Pinocchio movie review: Robert Zemeckis’ glossy remake of the animated Disney classic is an empty spectacle with a hit-or-miss Tom Hanks performance.
Pinocchio is the kind of story that has seeped into public consciousness through osmosis alone. You needn’t have read the source novel, nor should you have watched the several cinematic adaptations over the years to know the essentials of the narrative: it’s a morality tale about a wooden puppet who is brought to life by a fairy, and instructed by her to live a virtuous life if he wants to become a ‘real boy’.
It’s a wonder that it took Disney this long to produce a live-action remake of Pinocchio, considering that the studio’s opening fanfare remains, to this day, a version of “Wish Upon a Star” from the original 1940 animated film. But engagement – if not interest – in the studio’s retreads of its cartoon catalogue appears to have dwindled in the years since Alice in Wonderland made a billion dollars and prompted Disney to splurge billions more on remaking Cinderella, Beauty and the Beast, The Jungle Book, Dumbo, Aladdin and The Lion King.

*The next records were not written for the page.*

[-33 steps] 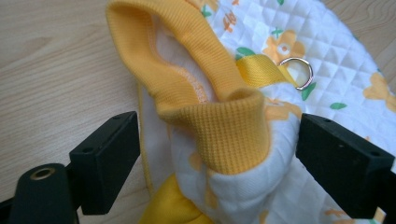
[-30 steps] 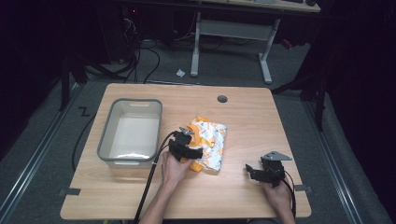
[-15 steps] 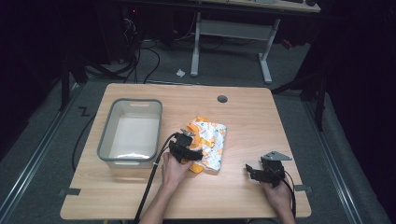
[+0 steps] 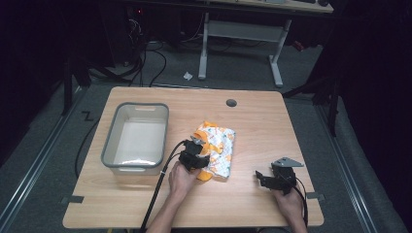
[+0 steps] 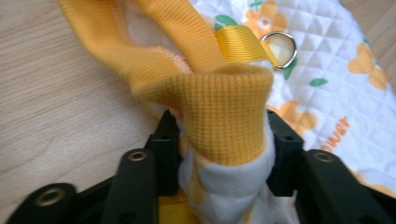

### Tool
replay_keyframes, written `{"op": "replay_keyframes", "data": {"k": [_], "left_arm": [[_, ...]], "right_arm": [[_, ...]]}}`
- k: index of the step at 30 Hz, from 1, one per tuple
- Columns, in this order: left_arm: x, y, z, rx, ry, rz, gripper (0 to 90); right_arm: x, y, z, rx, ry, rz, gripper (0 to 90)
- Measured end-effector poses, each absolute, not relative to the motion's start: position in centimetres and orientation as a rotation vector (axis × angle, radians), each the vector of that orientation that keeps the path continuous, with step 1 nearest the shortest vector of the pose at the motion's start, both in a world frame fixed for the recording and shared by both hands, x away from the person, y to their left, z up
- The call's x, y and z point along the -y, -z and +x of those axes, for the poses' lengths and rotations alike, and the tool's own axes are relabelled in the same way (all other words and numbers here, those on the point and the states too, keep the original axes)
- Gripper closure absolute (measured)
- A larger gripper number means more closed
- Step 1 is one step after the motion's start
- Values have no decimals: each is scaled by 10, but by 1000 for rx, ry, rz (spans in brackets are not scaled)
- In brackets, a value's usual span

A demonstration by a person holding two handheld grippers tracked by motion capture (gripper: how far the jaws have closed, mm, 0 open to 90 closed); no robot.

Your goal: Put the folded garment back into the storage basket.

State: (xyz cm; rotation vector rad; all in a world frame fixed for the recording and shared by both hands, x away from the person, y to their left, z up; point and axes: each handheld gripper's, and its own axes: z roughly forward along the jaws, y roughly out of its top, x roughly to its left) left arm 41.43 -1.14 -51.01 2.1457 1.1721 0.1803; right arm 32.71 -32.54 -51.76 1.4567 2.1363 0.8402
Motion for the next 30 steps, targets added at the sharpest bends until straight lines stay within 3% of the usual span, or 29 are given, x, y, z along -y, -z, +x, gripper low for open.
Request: {"op": "replay_keyframes", "data": {"k": [8, 30], "left_arm": [[9, 507, 414, -1155, -145, 2112, 727], [-9, 469, 400, -1077, -113, 1988, 749]], "right_arm": [[325, 518, 327, -2136, -839, 1457, 241], [326, 518, 327, -2140, -840, 1452, 241]]}}
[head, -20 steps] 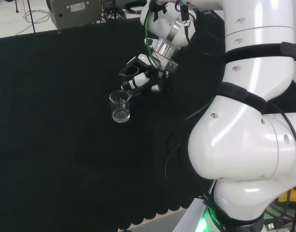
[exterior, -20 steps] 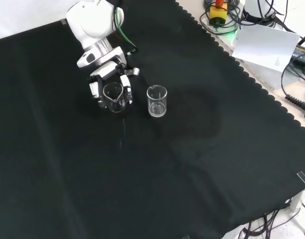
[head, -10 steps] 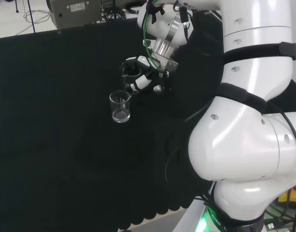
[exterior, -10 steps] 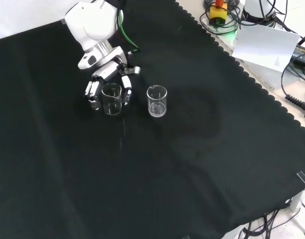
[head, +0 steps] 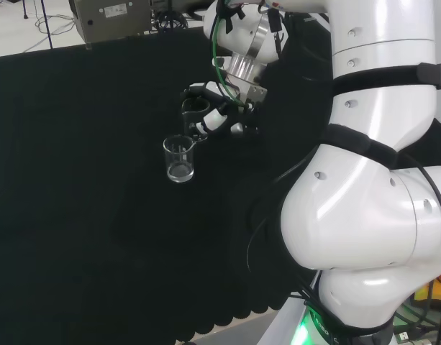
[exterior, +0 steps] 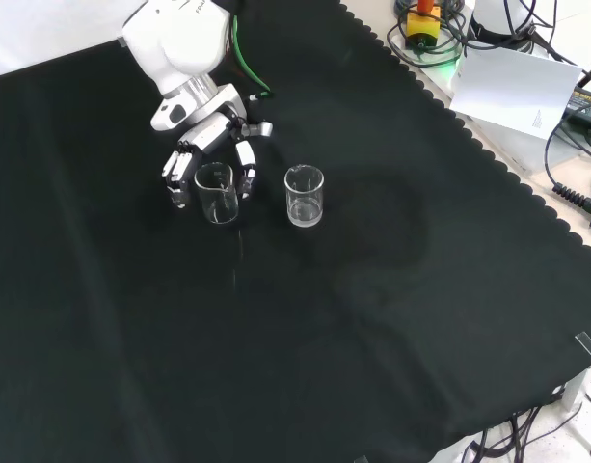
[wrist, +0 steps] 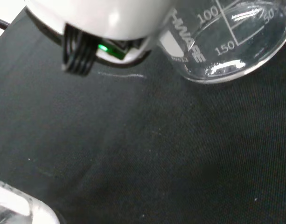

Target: Place the beaker back on the table.

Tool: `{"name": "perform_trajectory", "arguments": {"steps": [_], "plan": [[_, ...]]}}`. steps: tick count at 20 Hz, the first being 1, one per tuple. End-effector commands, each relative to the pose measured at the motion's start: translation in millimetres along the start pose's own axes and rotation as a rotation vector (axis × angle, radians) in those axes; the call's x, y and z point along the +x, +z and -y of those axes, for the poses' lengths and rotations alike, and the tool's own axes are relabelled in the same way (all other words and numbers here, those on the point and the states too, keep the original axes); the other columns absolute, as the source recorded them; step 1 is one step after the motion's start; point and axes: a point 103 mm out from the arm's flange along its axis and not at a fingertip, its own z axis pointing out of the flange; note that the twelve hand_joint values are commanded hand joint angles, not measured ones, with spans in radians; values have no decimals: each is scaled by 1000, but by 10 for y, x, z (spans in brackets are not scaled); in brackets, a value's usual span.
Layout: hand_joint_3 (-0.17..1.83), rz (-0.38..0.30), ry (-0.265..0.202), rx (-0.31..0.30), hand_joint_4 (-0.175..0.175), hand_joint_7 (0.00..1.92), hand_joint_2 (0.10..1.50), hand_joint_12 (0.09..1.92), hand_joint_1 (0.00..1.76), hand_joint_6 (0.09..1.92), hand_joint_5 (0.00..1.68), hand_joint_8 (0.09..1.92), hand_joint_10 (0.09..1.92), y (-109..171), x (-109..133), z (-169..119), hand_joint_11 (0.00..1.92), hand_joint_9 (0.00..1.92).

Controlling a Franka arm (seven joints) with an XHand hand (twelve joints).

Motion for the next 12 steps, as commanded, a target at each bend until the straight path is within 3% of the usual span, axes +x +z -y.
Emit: {"name": "perform_trajectory", "arguments": {"steps": [1,5,8,12], "plan": [[566,-3,29,-24,-43,183,515,1388,961,340,340,713,87,-157,53,87,187,605],[533,10,43,-69,-45,144,531,1411,935,237,349,713,87,-414,153,219,141,574],[520,26,61,-103,-45,139,537,1419,919,195,360,713,87,-634,358,319,118,567],[512,47,115,-124,-46,139,542,1429,906,175,364,713,87,-955,544,589,102,564]]}}
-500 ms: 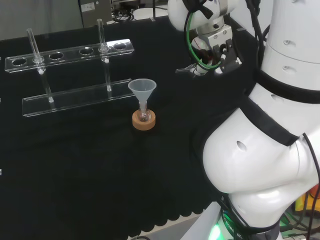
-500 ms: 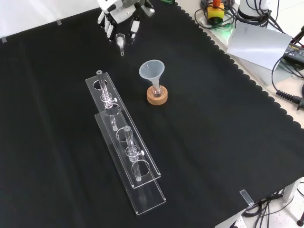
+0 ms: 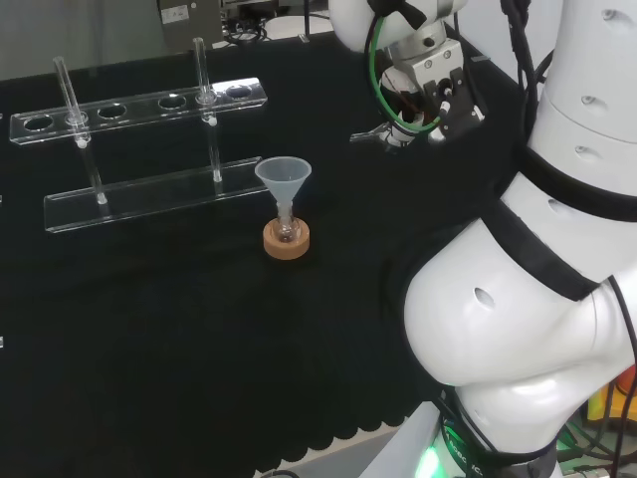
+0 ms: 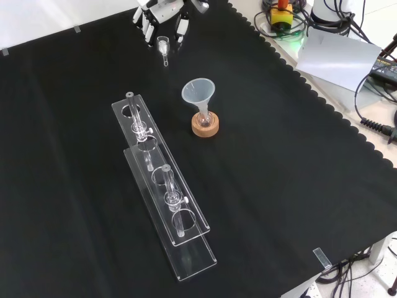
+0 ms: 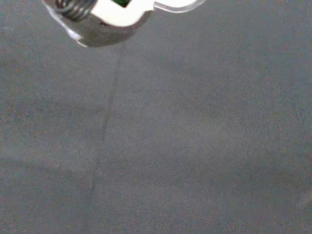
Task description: Pour all the NaCl from the weighing funnel into the round-bottom flask.
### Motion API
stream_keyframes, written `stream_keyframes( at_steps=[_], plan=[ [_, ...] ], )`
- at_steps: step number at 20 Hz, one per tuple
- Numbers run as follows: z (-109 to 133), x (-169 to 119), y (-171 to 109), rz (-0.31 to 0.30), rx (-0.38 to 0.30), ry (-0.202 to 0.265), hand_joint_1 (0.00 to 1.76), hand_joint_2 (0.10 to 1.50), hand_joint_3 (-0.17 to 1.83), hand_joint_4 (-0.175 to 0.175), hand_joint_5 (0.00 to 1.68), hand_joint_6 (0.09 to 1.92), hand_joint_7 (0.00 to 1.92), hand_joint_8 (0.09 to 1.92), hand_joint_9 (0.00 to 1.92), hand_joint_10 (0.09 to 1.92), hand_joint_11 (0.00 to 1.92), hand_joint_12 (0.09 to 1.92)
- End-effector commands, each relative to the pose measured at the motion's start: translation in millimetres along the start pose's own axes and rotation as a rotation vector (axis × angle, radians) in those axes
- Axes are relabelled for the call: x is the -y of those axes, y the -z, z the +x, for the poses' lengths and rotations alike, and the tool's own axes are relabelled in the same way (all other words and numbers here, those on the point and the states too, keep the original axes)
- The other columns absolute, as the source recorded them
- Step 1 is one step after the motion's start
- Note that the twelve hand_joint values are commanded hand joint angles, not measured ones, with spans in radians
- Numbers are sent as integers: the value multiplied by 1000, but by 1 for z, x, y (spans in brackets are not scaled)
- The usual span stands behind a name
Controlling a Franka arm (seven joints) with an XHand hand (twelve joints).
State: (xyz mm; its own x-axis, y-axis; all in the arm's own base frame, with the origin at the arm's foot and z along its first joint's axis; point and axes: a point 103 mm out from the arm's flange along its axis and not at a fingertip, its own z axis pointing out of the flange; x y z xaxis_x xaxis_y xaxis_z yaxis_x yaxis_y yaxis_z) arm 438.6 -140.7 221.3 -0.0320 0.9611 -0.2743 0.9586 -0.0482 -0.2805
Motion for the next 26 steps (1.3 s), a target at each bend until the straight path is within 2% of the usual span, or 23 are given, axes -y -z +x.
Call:
stream_keyframes(
  at_steps=[1,12,26],
  plan=[
    [14,9,21,-9,26,28,1058,834,495,175,1068,961,999,559,1162,370,645,1213],
    [44,17,53,-9,84,100,1059,830,503,175,1069,961,1005,556,1167,367,650,1210],
    [78,25,61,17,165,163,1059,825,511,175,1071,961,1010,551,1171,364,654,1207]
  ],
)
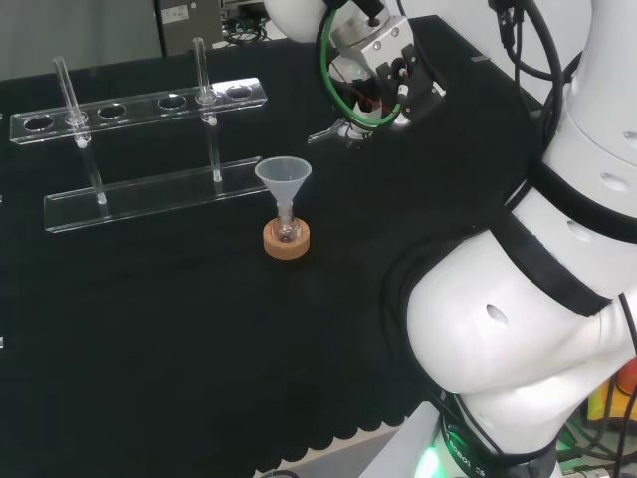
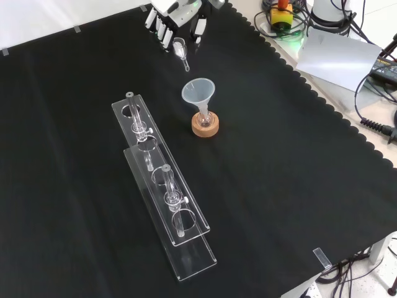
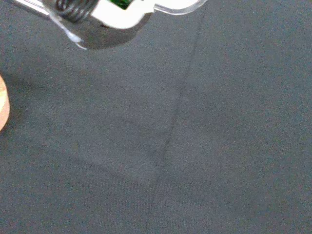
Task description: Pour all the NaCl from the weighing funnel into the round-bottom flask.
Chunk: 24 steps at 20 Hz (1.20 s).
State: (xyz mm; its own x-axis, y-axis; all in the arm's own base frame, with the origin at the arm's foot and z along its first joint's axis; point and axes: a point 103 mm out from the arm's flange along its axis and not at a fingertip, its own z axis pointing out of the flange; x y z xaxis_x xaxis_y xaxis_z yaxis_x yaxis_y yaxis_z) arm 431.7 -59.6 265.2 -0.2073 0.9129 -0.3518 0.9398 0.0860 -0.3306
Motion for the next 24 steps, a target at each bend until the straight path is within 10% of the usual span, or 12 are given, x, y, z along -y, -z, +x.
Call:
stream_keyframes(
  at_steps=[1,24],
  plan=[
    [14,-1,3,17,38,24,1059,825,511,175,1071,961,1010,550,1172,363,655,1206],
    [30,-7,21,78,245,83,1061,816,526,175,1075,959,1016,542,1187,358,671,1194]
  ],
)
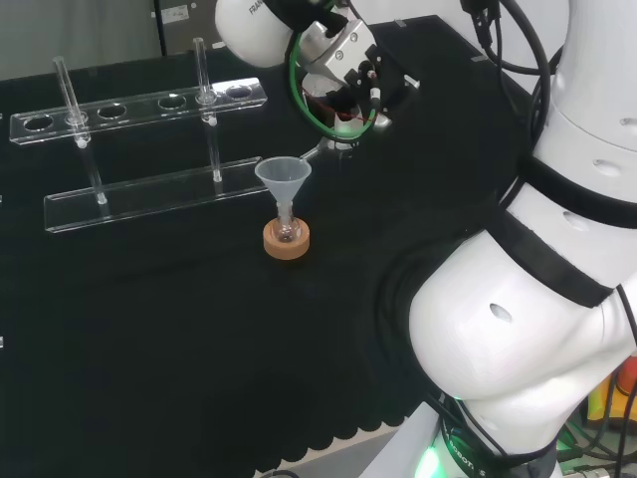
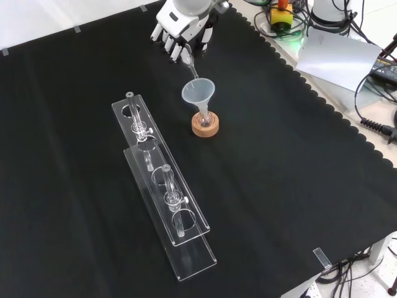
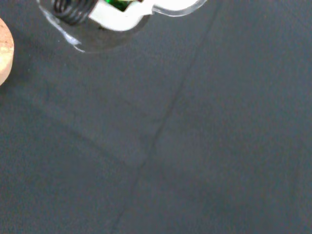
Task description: Pour all the NaCl from the weighing funnel into the round-bottom flask.
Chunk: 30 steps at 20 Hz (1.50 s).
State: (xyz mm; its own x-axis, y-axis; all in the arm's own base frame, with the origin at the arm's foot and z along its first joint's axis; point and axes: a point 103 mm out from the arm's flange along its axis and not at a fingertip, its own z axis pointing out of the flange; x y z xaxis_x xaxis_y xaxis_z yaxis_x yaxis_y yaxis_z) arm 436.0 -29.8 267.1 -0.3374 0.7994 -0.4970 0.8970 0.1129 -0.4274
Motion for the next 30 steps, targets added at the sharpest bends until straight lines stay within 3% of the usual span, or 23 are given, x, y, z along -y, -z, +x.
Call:
stream_keyframes(
  at_steps=[1,10,30],
  plan=[
    [3,-1,8,1,38,6,1062,815,526,175,1075,959,1016,542,1187,357,672,1193],
    [9,-4,18,13,119,21,1062,813,531,175,1076,959,1017,539,1190,354,675,1189],
    [14,-5,27,9,199,23,1062,809,539,175,1076,961,1019,534,1194,347,678,1184]
  ],
)
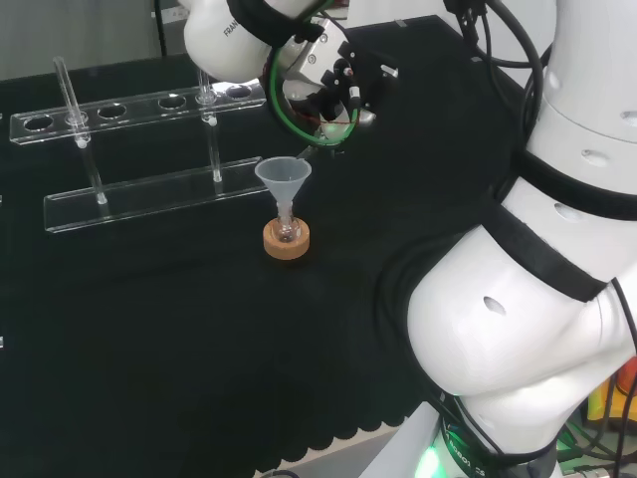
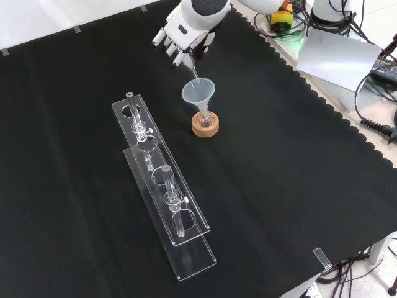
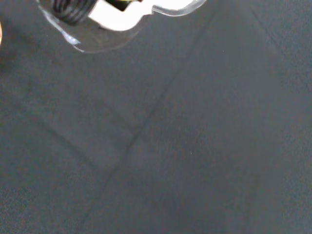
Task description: Pour all the NaCl from the weighing funnel into the round-bottom flask.
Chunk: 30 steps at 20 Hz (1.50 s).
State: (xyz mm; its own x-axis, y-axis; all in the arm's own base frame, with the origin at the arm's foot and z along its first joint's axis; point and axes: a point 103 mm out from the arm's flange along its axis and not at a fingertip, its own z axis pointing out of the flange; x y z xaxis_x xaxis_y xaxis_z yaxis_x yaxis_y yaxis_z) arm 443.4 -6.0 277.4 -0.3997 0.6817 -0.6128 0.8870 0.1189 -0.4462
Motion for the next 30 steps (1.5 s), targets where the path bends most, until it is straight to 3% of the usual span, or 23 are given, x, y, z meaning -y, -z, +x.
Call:
stream_keyframes(
  at_steps=[1,30],
  plan=[
    [2,-1,4,-5,28,5,1062,809,539,175,1076,962,1019,534,1194,347,678,1184],
    [17,-1,26,-26,233,25,1060,809,543,175,1071,971,1014,528,1193,337,678,1180]
  ],
)
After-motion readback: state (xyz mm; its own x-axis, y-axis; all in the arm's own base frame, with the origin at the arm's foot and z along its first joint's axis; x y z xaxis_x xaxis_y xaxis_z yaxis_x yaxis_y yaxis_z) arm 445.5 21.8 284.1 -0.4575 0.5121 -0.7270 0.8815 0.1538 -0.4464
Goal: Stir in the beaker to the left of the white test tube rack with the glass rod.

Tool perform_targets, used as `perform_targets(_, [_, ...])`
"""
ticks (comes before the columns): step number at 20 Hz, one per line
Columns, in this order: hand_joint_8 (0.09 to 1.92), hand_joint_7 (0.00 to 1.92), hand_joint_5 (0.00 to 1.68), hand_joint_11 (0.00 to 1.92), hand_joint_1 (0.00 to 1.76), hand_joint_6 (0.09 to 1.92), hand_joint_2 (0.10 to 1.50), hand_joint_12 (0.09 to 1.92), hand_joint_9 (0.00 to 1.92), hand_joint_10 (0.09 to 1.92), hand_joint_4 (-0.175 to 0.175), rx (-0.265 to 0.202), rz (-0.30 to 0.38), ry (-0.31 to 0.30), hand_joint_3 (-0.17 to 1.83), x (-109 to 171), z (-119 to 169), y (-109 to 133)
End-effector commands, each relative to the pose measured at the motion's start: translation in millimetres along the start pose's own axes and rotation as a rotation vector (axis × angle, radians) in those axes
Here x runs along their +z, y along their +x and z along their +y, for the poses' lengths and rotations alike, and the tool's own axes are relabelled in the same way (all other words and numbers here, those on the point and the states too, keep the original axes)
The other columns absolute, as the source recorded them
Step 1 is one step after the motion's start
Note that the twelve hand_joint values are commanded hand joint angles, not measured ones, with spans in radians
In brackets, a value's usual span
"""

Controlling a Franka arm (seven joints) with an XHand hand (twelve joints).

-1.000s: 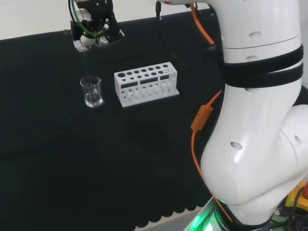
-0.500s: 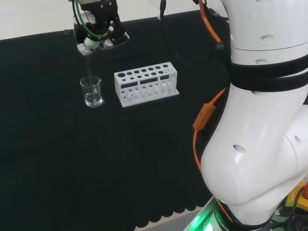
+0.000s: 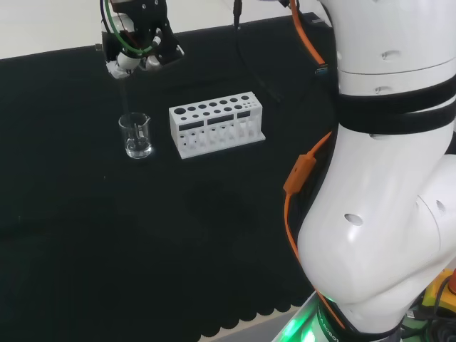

But while each of those films made a killing at the box office, this week’s Pinocchio – rather worryingly – was sidelined to Disney+ very early on, despite the involvement of legendary director Robert Zemeckis. Once an equal of Steven Spielberg, Zemeckis has essentially sabotaged his own career by pivoting (almost exclusively) to making motion capture films and exorbitantly budgeted dramas. He found ways to make even regular films such as The Walk and Welcome to Marwen into lavish visual spectacles – not unlike what Peter Jackson did with his adaptation of The Lovely Bones. In fairness, though, this is the director of Forrest Gump that we’re talking about after all. He revels in excess.
Pinocchio is Zemeckis’ second streaming film in a row, but more interestingly for someone who has always been at the cutting-edge of the industry, also his second remake in a row. There’s a sense that Zemeckis is now working as a director-for-hire, much like Tim Burton. And it shows. With little personality and barely anything valuable to say about the world, the live-action Pinocchio remake is what Harry Styles would describe as something that ‘feels like a movie’.
Reuniting with Tom Hanks for the first time since The Polar Express, Zemeckis is uncharacteristically reigned in in the film’s opening act, which unfolds entirely in Geppetto’s apartment. But it’s difficult to resist the film’s old-fashioned charms as internal monologues make way for musical numbers and vice versa. The transition from song to speech, on the other hand, is as seamless as the the CGI. Things peak when Cynthia Erivo arrives on the scene as the Blue Fairy and leaves Pinocchio with agency and an action-plan. She could’ve stuck around for more.
After remaining rather faithful to the original film – keep them peeled, however, for a quick Easter egg-filled shot of a wall full of clocks – Zemeckis and Chris Weitz’s screenplay deflates the moment Pinocchio leaves the nest and is confronted with the evils of the real world.
The thematic core of his brief induction into a circus troupe, and his sojourn to Paradise Island with a bunch of scallywags is drowned under waves of Zemeckis’ overindulgent visuals and some truly baffling digs at social media influencers and the film industry. If that was their way of ‘updating’ the story, it was quite unnecessary.
The film momentarily flirts with profundity when it suggests that Geppetto is grieving the loss of his actual son, only to forget about this emotional thread seconds later. Hanks’ performance in that excellent opening act is suitably heartfelt, but becomes more exaggerated as the film spreads its wings. Joseph Gordon-Levitt, however, is consistently fun as Pinocchio’s conscience, Jiminy Cricket. His voice is unrecognisable behind Jiminy’s southern drawl and chipper timbre, almost as if it is the sonic equivalent of the prosthetics that Hanks was under in Elvis.
The most drastic change, however, comes right at the end – not the kaiju battle that Zemeckis’ shoehorns into the movie, perhaps as an effort to ramp up the scale in the climax, but a different detail altogether that I probably shouldn’t reveal here. Pinocchio could be an entertaining deviation for younger audiences – it’s vibrant, and eagerly generous with lessons about morality – but for fans of Zemeckis’ inventive earlier work, can’t help but feel like another safe, large-scale let-down.